#### WHAT IS EXPECTED
Could you reproduce, word for word, everything below from the line containing "<point>390,85</point>" down to the line containing "x=448, y=140", with both of those lines included and no others?

#### STUDY MATERIAL
———

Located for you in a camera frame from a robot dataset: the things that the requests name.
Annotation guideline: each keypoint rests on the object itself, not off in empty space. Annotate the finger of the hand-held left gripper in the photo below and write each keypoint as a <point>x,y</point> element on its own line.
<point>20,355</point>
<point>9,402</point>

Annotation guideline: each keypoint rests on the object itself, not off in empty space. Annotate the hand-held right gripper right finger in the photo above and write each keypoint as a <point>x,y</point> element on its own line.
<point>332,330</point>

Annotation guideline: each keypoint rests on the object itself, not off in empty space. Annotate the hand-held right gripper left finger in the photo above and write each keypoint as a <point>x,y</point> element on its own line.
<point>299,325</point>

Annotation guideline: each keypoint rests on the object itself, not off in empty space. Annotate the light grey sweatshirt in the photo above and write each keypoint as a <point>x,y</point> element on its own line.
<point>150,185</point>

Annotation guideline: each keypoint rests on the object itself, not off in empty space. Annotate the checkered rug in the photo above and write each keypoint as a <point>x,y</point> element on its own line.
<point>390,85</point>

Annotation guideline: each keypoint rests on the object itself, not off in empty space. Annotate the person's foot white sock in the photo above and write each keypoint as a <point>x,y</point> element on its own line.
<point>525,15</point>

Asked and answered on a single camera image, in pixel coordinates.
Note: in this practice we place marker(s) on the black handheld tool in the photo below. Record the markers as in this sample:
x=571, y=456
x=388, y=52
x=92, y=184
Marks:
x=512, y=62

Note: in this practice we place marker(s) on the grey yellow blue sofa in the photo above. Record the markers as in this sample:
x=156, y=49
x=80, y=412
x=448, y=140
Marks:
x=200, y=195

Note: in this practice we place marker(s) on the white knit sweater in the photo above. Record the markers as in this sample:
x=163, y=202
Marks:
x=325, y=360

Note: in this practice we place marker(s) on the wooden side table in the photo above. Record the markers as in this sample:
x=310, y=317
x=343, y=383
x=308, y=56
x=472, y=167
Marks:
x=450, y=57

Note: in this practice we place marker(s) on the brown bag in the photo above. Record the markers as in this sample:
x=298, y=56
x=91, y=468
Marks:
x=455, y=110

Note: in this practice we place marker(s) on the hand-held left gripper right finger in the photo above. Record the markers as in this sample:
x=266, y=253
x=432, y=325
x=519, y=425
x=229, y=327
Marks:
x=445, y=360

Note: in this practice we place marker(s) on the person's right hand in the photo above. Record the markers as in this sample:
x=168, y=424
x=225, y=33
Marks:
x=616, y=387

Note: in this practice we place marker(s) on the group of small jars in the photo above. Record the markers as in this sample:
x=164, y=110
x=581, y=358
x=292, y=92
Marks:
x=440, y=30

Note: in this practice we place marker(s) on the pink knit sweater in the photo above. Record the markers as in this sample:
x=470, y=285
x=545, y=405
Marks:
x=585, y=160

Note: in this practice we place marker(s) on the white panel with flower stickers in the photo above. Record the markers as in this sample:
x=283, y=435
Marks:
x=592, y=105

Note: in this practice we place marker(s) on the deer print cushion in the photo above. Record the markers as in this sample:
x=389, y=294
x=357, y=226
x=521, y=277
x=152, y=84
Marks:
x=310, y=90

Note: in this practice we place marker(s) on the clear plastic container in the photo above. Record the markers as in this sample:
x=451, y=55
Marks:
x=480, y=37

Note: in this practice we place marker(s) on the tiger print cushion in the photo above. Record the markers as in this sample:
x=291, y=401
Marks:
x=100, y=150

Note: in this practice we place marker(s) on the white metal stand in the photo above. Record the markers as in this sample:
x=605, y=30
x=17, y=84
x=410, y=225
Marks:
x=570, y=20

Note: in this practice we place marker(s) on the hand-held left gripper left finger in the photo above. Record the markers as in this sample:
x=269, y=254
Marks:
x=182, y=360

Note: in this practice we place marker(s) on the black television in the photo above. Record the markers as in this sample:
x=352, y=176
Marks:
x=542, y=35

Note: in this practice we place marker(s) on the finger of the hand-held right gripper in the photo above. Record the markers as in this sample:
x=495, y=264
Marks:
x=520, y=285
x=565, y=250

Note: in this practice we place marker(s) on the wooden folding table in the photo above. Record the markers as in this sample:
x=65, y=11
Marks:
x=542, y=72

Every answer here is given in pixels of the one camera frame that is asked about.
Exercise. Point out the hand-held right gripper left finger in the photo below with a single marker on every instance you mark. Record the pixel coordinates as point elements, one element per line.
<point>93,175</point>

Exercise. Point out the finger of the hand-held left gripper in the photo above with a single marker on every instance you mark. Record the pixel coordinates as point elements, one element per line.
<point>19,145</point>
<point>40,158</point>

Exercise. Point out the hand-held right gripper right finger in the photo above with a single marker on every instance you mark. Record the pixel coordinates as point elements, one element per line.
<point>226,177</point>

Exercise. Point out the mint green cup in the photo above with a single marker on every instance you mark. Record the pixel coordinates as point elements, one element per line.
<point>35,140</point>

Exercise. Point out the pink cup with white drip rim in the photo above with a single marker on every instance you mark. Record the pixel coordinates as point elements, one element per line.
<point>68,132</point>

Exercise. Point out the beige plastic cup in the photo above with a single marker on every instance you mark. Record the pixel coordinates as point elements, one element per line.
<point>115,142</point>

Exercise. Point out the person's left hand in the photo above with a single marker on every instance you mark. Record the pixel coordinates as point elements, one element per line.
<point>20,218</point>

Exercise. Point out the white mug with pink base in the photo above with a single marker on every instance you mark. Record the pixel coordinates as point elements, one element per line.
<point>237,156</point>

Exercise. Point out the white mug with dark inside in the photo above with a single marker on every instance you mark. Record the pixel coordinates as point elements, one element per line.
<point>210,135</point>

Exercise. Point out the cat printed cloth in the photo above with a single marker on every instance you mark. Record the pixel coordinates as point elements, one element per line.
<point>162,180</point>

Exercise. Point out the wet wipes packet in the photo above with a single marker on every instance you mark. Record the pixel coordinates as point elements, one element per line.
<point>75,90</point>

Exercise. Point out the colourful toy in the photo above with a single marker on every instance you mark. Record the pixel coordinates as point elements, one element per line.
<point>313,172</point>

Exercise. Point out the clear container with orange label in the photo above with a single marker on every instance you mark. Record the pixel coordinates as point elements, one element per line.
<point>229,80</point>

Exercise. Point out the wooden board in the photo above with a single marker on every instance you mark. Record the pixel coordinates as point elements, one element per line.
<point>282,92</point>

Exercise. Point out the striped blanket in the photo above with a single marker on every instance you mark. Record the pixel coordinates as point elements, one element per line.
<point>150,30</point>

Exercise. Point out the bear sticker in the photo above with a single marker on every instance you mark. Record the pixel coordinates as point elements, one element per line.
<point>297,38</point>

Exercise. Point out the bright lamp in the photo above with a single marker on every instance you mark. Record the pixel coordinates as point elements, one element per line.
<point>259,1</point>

———

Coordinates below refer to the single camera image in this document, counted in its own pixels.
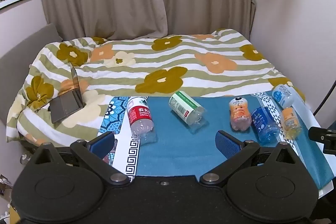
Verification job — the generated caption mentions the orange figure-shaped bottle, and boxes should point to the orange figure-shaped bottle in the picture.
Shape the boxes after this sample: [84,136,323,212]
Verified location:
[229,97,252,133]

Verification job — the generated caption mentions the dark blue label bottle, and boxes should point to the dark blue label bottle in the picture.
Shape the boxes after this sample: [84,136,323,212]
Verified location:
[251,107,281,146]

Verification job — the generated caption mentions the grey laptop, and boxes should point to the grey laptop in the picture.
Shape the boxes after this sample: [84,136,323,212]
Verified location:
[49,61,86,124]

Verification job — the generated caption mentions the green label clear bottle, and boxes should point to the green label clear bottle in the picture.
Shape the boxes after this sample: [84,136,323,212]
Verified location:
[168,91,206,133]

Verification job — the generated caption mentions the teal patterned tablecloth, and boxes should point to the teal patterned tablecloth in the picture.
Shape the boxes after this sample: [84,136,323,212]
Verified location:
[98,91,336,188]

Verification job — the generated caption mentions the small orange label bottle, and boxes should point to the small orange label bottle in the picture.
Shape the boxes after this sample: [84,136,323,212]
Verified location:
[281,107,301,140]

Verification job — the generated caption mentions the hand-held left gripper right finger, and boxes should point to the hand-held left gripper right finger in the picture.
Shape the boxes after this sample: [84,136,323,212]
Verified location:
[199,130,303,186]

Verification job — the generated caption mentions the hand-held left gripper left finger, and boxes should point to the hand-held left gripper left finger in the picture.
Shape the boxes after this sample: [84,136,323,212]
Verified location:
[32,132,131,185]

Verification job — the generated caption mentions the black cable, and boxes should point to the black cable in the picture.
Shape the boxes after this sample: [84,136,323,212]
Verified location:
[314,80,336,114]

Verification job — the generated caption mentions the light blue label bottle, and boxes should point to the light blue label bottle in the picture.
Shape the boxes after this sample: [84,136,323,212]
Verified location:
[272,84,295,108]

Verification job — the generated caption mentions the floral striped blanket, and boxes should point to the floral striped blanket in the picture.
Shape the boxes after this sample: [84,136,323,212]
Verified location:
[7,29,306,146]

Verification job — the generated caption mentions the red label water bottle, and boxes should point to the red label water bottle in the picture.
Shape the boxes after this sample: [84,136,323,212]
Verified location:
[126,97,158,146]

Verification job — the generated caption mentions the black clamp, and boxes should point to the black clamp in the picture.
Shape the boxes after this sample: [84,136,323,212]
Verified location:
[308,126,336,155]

———

#### EXERCISE OUTPUT
<point>390,85</point>

Annotation guideline: each keypoint rests on the object itself, not off in empty space. Annotate the person's foot white sock in the photo above and write each keypoint as a <point>x,y</point> element on its own line.
<point>525,15</point>

Asked and answered on a single camera image, in pixel coordinates.
Note: in this practice we place marker(s) on the black handheld tool in the photo below. Record the markers as in this sample:
x=571, y=456
x=388, y=52
x=92, y=184
Marks:
x=512, y=62

Note: in this practice we place marker(s) on the grey yellow blue sofa in the photo above. Record the markers as in this sample:
x=156, y=49
x=80, y=412
x=448, y=140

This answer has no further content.